Długo się zastanawiałem czy w ogóle pisać na temat „zabójczej” kary za RODO, o której ostatnio bardzo głośno w mediach wszelkiego rodzaju.
Pomyślałem finalnie, że mała wzmianka nie zaszkodzi, tym bardziej, że RODO obowiązuje wszystkich. Czyli Wykonawców i Zamawiających w branży budowlanej, drogowej, instalatorskiej – ogólnie: w szeroko pojętych usługach.
O co chodzi z karą za RODO?
Otóż kara w wysokości 943 470,00 PLN została nałożona za naruszenie RODO
polegające na niepodaniu informacji zawartych w art. 14 ust. 1 i 2 wyżej powołanego rozporządzenia wszystkim osobom fizycznym, których dane osobowe X. Sp. z o. o. przetwarza, prowadzącym aktualnie lub w przeszłości jednoosobową działalność gospodarczą oraz osobom fizycznym, które zawiesiły wykonywanie tej działalności.
A teraz po ludzku:
Ukarana spółka oferowała swoim klientom raporty handlowe i prowadziła szeroko pojętą działalność informacyjną. W tym celu spółka gromadziła i wykorzystywała dane osób prowadzących jednoosobową działalność gospodarczą. Przed wejściem w życie RODO spółka wysłała do części z tych osób informacje e-mailowe o przetwarzaniu ich danych osobowych, zamieściła taką informację również na swojej stronie internetowej.
Dodam tylko od siebie, że RODO nakłada w tym zakresie obowiązek informacyjny na przedsiębiorców przetwarzających dane osobowe. Zatem wysłanie tych wiadomości było próbą wypełnienia ww. obowiązku – jak się jednak okazało nie do końca skuteczną.
Zdaniem UODO spółka nie wypełniła swojego obowiązku, ponieważ nie poinformowała wszystkich osób, których dane dotyczyły, a tylko część. Nie pomogły tłumaczenia spółki, że dane przez nią gromadzone są publicznie dostępne w CEIDG.
Zatem Drogi Przedsiębiorco, zadbaj o RODO w swojej firmie! Lepiej późno niż wcale… A im później tym, jak się okazuje drożej…
Masz zdanie w tej sprawie? Może masz pytanie? Zapraszam do dyskusji.
***
Inne artykuły, które warto przeczytać:
{ 2 komentarze… przeczytaj je poniżej albo dodaj swój }
Dlaczego akurat taka wysokość kary?
Witam na blogu 🙂
kwestię kary Pani Prezes UODO w uzasadnieniu umotywowała w bardzo szeroki i rozbudowany sposób. Poniżej wskazuję jedynie część uzasadnienia.
Po pierwsze naruszenie było poważne, dotyczy bowiem podstawowych praw i wolności osób, których dane ukarana spółka przetwarzała. Ponadto cytując uzasadnienie: „wagę naruszenia zwiększa również okoliczność, że na Spółce przetwarzającej dane osobowe w sposób profesjonalny, w ramach swojej podstawowej działalności, w celach zarobkowych, i na bardzo dużą skalę (liczba podmiotów danych dotkniętych naruszeniem – 6.671.368)”.
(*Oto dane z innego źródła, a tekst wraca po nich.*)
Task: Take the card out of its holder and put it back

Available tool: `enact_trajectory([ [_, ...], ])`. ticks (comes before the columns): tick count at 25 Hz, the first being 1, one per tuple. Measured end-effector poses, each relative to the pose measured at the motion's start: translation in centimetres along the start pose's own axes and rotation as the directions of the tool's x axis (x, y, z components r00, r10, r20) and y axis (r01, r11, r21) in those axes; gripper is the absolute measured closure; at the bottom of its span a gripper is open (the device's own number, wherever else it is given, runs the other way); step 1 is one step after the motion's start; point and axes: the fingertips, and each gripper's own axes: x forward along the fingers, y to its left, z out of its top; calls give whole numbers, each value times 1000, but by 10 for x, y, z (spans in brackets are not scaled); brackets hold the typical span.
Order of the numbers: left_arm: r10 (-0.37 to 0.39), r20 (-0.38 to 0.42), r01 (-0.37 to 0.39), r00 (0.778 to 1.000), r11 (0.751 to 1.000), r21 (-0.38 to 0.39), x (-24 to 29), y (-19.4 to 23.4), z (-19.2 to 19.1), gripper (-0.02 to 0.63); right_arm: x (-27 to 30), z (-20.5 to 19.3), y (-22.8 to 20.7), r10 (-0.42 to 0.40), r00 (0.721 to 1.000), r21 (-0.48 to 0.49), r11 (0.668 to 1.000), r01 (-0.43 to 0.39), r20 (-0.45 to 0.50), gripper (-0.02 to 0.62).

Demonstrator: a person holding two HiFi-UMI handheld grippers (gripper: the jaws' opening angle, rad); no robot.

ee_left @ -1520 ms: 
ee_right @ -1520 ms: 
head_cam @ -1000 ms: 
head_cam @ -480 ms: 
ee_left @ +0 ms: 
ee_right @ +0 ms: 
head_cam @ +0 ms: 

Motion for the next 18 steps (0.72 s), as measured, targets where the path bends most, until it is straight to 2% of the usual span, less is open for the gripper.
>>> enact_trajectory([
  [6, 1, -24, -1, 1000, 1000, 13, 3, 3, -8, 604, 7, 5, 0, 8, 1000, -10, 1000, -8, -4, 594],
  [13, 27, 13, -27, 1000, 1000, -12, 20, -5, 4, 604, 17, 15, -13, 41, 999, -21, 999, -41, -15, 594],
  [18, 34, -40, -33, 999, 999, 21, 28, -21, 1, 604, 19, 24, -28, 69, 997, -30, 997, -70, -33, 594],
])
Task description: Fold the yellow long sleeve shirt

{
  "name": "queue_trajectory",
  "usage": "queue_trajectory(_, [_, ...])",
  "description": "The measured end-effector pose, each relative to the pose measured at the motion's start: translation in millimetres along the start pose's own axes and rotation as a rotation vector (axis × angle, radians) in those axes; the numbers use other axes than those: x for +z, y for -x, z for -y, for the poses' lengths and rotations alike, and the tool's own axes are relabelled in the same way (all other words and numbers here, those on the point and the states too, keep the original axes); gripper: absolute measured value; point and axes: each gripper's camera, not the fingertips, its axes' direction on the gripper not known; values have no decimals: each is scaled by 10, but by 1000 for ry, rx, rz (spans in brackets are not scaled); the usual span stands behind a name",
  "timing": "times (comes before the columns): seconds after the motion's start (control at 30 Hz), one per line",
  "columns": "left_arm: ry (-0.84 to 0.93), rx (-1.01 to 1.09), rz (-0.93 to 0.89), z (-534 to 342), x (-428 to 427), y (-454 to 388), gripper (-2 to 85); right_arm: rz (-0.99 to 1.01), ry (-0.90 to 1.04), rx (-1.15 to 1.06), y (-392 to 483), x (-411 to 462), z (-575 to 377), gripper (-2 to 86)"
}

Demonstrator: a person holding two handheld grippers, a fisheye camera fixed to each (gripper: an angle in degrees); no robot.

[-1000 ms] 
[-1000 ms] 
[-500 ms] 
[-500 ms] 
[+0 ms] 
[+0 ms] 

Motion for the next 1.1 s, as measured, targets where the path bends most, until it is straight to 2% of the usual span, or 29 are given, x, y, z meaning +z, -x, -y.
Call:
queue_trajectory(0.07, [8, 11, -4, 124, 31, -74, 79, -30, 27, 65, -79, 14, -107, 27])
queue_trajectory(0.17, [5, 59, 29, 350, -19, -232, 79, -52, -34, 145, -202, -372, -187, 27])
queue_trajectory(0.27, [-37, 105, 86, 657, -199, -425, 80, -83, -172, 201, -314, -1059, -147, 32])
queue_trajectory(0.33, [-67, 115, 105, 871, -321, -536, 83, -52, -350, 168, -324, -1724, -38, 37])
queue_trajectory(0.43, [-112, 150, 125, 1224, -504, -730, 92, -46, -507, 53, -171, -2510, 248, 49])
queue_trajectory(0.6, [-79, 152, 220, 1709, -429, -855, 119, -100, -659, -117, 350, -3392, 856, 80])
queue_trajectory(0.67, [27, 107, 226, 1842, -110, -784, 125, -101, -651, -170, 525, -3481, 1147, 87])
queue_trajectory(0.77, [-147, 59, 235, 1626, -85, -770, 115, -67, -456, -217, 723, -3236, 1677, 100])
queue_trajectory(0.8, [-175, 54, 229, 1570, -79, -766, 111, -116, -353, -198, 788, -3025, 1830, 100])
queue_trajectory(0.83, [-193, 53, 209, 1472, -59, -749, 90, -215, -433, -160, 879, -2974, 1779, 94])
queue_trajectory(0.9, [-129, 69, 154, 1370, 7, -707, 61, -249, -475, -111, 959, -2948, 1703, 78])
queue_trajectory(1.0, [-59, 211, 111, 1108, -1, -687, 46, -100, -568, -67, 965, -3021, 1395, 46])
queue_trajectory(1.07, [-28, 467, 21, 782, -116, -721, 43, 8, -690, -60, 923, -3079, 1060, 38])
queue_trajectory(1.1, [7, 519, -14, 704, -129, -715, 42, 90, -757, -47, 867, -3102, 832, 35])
Dodatkowo: „dalsze przetwarzanie danych osobowych bez wiedzy osób, których dotyczą, niewątpliwie utrudnia czy ogranicza skorzystanie przez te osoby z przysługujących im uprawnień, np. prawa do usunięcia danych, sprostowania, czy złożenia sprzeciwu wobec przetwarzania danych osobowych”.
W ocenie Prezesa UODO dodatkową okolicznością obciążającą jest motywacja, którą kierowała się Spółka decydując, że wystarczającym sposobem przekazania informacji, o których mowa w art. 14 ust 1 i 2 rozporządzenia 2016/679, przedsiębiorcom, których adresami e-mail nie dysponuje, będzie opublikowanie ich na swojej stronie internetowej. Spółka nie ukrywa, że za tą decyzją stała kalkulacja kosztów związanych z bezpośrednimi formami dotarcia do osób, których dane przetwarza, a więc chęć uniknięcia dodatkowych związanych z tym kosztów.